BACKGROUND:Dilated cardiomyopathy (DCM), a well-known complication of cardiac neonatal lupus, is associated with high mortality rate. Its risk factors remain unclear. METHODS: We analyzed occurrence of postnatal DCM among children with high-degree congenital heart block (CHB) and mothers with anti-SSA and/or anti-SSB antibodies. RESULTS: Among 187 neonates with CHB, 35 (18.8%, one missing data) had DCM and 22 (11.8%) died during a median follow-up of 7years [range: birth-36years]. On multivariate analysis, factors associated with postnatal DCM were in utero DCM (P=0.0199; HR=3.13 [95% CI: 1.20-8.16]), non-European origin (P=0.0052; HR=4.10 [95% CI: 1.81-9.28]) and pacemaker implantation (P=0.0013; HR=5.48 [95% CI: 1.94-15.47]).
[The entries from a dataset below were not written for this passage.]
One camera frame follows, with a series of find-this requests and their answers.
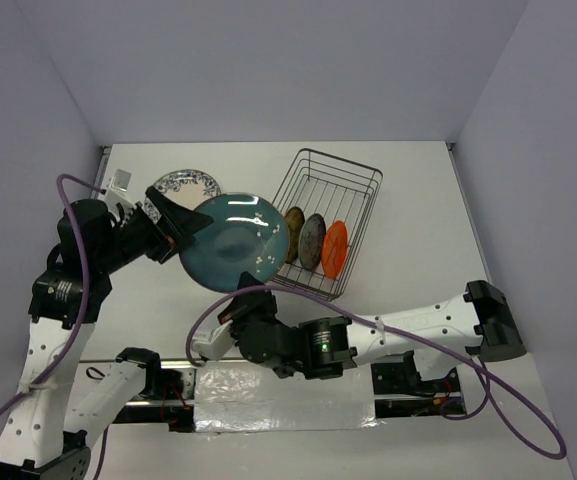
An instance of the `orange plate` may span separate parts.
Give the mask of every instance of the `orange plate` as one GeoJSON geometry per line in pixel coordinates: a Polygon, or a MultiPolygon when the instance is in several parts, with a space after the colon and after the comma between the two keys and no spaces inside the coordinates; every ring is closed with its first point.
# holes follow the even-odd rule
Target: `orange plate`
{"type": "Polygon", "coordinates": [[[340,220],[333,223],[324,237],[321,249],[321,266],[328,278],[335,279],[341,273],[348,253],[348,230],[340,220]]]}

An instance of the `gray wall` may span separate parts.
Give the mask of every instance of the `gray wall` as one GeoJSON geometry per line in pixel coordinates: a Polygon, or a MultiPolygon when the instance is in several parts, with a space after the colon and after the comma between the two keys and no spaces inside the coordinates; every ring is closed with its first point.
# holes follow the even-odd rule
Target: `gray wall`
{"type": "Polygon", "coordinates": [[[30,289],[57,238],[55,177],[69,171],[92,179],[96,159],[92,135],[40,42],[14,2],[0,0],[0,405],[19,379],[30,289]]]}
{"type": "Polygon", "coordinates": [[[96,137],[456,138],[526,0],[19,0],[96,137]]]}
{"type": "Polygon", "coordinates": [[[457,161],[577,478],[577,2],[529,2],[457,161]]]}

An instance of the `white table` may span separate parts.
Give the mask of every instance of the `white table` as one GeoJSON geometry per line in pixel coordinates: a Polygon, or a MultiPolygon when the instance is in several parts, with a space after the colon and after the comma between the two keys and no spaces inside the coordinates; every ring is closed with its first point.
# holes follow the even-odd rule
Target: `white table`
{"type": "MultiPolygon", "coordinates": [[[[384,173],[355,270],[336,301],[340,306],[363,314],[413,308],[451,297],[467,281],[486,278],[451,158],[441,142],[115,145],[103,183],[117,168],[129,171],[129,193],[138,199],[161,175],[197,168],[210,173],[224,191],[271,200],[302,147],[367,163],[384,173]]],[[[219,298],[194,284],[176,260],[164,266],[138,260],[113,275],[112,282],[84,359],[111,359],[128,345],[182,358],[190,325],[219,298]]],[[[279,298],[279,312],[287,323],[326,313],[285,296],[279,298]]],[[[530,355],[495,364],[492,370],[549,410],[530,355]]],[[[481,387],[468,369],[459,373],[472,410],[481,399],[481,387]]],[[[77,389],[85,388],[85,382],[80,379],[77,389]]],[[[507,395],[498,396],[523,432],[554,448],[530,413],[507,395]]],[[[162,425],[117,425],[110,438],[102,478],[572,479],[567,462],[545,460],[526,449],[492,409],[461,423],[435,417],[392,419],[352,432],[210,436],[168,434],[162,425]]]]}

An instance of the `wire rack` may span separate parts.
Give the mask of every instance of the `wire rack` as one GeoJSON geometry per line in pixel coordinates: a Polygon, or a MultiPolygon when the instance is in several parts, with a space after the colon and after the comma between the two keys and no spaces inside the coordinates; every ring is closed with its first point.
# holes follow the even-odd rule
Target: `wire rack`
{"type": "Polygon", "coordinates": [[[348,252],[343,269],[334,280],[324,275],[321,265],[310,272],[295,260],[285,264],[273,281],[307,290],[326,300],[343,294],[382,179],[383,174],[376,168],[309,148],[299,150],[272,203],[282,214],[293,206],[301,208],[306,219],[319,213],[327,228],[337,220],[343,221],[348,230],[348,252]]]}

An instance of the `blue plate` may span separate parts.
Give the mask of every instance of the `blue plate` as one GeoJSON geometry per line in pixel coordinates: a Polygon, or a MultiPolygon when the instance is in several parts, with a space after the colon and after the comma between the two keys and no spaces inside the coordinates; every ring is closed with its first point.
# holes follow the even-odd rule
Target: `blue plate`
{"type": "Polygon", "coordinates": [[[232,292],[243,272],[265,283],[283,265],[290,232],[283,216],[263,198],[228,193],[206,200],[195,211],[214,220],[179,255],[198,284],[216,292],[232,292]]]}

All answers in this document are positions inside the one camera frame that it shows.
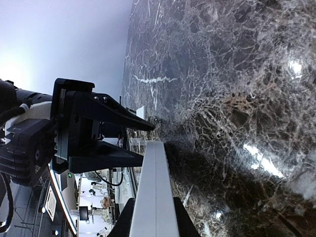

Postnatal DCM could be categorized in two subgroups: neonatal DCM (n=13, diagnosed at a median age of 0day [birth-4days]) and late-onset DCM (n=22, diagnosed at a median age of 15.2months [3.6months-22.8years]). Factors associated with neonatal DCM were in utero DCM, hydrops, endocardial fibroelastosis and pericardial effusion, whereas those associated with late-onset DCM were non-European origin, in utero mitral valve insufficiency, and pacemaker implantation. Fluorinated steroids showed no protective effect against late-onset DCM (P=0.27; HR=1.65 [95% CI: 0.63-4.25]). Probability of survival at 10years was 23.1% for newborns diagnosed neonatally with DCM, 53.9% for those who developed late-onset DCM, and 98.6% for those without DCM. CONCLUSION: Neonatal and late-onset DCM appear to be two different entities. None of the known risk factors associated with neonatal DCM predicted late-onset DCM. Long-term follow-up of cardiac function is warranted in all children with CHB.